Stored data entries:
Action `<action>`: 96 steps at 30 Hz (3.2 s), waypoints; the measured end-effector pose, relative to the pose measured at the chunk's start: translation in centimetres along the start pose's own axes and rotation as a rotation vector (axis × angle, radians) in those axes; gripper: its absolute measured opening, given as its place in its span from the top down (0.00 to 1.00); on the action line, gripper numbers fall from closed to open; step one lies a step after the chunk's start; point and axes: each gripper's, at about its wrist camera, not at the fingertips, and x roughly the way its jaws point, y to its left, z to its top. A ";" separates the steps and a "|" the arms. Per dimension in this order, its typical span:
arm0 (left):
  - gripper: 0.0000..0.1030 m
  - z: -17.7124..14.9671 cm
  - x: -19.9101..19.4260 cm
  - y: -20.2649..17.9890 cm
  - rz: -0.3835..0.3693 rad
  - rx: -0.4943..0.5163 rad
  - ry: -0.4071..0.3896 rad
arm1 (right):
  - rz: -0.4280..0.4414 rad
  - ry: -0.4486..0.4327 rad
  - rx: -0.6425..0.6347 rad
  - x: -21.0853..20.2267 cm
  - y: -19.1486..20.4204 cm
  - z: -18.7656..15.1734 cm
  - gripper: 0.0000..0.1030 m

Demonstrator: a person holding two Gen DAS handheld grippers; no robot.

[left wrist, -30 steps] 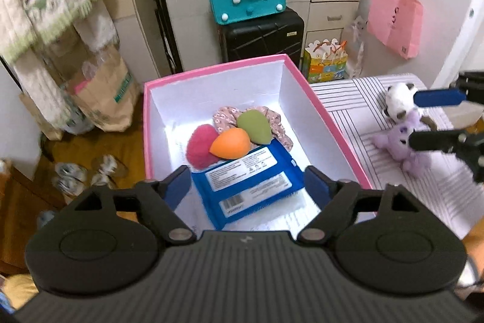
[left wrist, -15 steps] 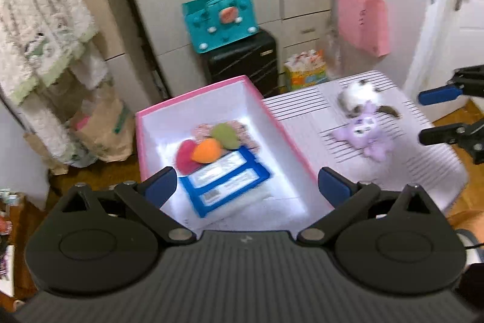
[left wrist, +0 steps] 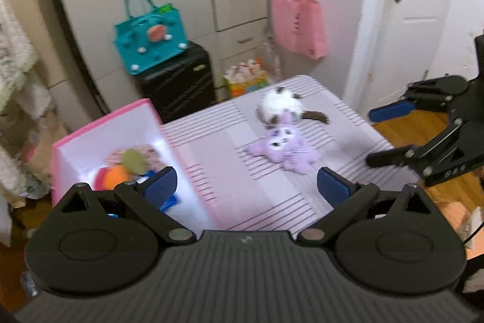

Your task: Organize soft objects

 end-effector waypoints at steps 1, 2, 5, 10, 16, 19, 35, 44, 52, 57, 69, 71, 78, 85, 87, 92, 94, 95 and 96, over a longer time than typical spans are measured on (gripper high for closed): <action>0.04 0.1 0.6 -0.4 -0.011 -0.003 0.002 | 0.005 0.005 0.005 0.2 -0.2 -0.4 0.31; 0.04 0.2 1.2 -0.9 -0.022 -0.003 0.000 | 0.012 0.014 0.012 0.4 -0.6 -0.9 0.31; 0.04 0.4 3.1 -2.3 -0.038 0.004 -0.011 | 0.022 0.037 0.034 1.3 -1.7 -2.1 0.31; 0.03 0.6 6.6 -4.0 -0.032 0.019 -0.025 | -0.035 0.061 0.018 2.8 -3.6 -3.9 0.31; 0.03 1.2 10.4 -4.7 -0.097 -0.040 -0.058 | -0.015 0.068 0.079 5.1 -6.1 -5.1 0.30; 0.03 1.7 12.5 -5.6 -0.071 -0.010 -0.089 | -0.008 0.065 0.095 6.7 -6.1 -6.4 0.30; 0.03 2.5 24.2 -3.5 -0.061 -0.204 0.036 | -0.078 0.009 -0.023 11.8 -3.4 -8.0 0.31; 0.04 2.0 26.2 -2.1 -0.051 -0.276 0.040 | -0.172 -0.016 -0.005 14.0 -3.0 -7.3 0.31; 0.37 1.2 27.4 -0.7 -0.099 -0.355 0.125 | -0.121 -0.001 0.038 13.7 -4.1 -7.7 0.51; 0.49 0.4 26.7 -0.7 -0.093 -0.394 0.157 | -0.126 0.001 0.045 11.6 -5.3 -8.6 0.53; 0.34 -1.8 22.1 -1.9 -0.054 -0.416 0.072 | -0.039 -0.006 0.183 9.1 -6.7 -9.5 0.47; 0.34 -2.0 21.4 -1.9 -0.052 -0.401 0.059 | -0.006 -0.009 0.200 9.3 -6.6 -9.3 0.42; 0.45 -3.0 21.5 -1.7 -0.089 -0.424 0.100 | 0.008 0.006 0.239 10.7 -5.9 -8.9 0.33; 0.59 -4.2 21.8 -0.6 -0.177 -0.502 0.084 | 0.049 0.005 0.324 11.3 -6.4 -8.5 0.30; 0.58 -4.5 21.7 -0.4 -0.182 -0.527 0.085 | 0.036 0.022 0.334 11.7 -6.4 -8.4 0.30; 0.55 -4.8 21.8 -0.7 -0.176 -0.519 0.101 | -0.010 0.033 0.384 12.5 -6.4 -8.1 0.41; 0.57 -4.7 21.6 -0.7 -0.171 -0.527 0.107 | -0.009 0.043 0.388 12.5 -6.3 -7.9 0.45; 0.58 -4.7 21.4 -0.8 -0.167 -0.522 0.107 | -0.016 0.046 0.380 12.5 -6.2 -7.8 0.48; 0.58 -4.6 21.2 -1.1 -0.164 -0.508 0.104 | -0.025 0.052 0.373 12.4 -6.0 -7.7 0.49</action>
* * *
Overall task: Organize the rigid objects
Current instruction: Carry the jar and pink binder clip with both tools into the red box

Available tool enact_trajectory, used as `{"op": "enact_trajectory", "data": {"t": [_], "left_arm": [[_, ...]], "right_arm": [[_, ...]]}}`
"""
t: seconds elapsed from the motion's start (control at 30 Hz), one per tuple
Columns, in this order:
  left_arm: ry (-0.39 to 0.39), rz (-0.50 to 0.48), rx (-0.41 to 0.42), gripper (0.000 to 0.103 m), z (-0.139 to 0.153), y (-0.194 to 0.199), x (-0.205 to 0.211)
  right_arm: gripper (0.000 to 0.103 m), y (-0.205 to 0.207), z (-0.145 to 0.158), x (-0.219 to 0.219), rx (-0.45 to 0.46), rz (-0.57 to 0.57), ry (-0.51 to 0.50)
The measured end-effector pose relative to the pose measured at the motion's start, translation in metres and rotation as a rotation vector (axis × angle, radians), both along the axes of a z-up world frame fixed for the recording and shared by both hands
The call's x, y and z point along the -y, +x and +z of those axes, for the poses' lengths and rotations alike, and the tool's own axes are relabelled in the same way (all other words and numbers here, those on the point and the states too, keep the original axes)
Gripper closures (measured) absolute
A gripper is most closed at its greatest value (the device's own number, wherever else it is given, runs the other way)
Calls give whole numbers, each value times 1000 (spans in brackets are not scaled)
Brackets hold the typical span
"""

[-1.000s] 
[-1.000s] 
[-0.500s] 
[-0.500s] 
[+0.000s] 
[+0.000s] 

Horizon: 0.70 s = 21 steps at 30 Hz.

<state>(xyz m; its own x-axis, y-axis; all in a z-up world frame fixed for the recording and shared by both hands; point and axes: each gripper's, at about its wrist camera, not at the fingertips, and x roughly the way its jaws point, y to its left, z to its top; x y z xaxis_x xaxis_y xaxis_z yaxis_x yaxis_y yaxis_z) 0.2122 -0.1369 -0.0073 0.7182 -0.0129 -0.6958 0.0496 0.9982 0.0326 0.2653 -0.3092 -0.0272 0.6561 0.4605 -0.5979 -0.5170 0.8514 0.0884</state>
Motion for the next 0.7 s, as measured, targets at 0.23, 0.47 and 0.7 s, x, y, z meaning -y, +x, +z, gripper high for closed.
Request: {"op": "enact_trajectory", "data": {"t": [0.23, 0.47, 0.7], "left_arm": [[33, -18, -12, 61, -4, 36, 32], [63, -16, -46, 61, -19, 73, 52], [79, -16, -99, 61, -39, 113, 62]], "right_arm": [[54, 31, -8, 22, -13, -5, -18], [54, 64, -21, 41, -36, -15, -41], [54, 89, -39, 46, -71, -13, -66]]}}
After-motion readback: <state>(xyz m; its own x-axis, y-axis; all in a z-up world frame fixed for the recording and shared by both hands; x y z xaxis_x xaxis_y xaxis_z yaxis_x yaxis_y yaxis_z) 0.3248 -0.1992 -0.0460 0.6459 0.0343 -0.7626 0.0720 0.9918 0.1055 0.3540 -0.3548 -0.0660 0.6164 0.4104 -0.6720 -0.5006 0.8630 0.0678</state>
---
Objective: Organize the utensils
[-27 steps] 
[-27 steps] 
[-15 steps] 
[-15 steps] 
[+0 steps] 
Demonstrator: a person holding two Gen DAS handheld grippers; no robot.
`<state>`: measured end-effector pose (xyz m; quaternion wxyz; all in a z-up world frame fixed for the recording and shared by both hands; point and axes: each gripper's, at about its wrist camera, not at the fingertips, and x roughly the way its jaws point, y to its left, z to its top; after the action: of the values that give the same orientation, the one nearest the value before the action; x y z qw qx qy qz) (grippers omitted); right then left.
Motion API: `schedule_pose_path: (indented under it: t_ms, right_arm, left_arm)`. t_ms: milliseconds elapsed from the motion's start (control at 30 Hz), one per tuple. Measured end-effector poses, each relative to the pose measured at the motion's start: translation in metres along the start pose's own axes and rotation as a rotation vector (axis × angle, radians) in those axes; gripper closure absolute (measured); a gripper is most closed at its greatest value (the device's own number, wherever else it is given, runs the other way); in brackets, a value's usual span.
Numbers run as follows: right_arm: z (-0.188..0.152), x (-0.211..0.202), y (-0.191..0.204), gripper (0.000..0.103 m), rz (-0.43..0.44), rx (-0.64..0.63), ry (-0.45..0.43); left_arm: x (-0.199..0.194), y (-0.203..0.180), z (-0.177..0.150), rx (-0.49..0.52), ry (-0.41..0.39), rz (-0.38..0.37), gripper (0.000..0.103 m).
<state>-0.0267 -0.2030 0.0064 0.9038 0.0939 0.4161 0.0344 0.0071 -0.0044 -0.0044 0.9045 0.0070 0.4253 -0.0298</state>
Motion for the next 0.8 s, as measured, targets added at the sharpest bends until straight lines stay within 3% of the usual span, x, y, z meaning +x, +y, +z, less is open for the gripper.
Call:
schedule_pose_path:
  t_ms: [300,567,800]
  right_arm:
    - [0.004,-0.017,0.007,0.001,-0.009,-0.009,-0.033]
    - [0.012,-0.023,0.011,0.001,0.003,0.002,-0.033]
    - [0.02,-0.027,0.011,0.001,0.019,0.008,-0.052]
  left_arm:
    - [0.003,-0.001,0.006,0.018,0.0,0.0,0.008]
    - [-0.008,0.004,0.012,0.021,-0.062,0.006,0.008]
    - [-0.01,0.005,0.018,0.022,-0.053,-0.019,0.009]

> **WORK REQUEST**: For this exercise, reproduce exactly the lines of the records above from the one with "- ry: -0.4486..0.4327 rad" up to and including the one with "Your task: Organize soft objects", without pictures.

> **ANSWER BOX**:
  - ry: -0.4486..0.4327 rad
  - rx: -0.6425..0.6347 rad
  - x: -21.0853..20.2267 cm
  - y: -19.1486..20.4204 cm
  - z: -18.7656..15.1734 cm
  - gripper: 0.0000..0.1030 m

Demonstrator: a person holding two Gen DAS handheld grippers; no robot.

[left wrist, -30 steps] 
[left wrist, -15 steps] 
[left wrist, +0 steps] 

Your task: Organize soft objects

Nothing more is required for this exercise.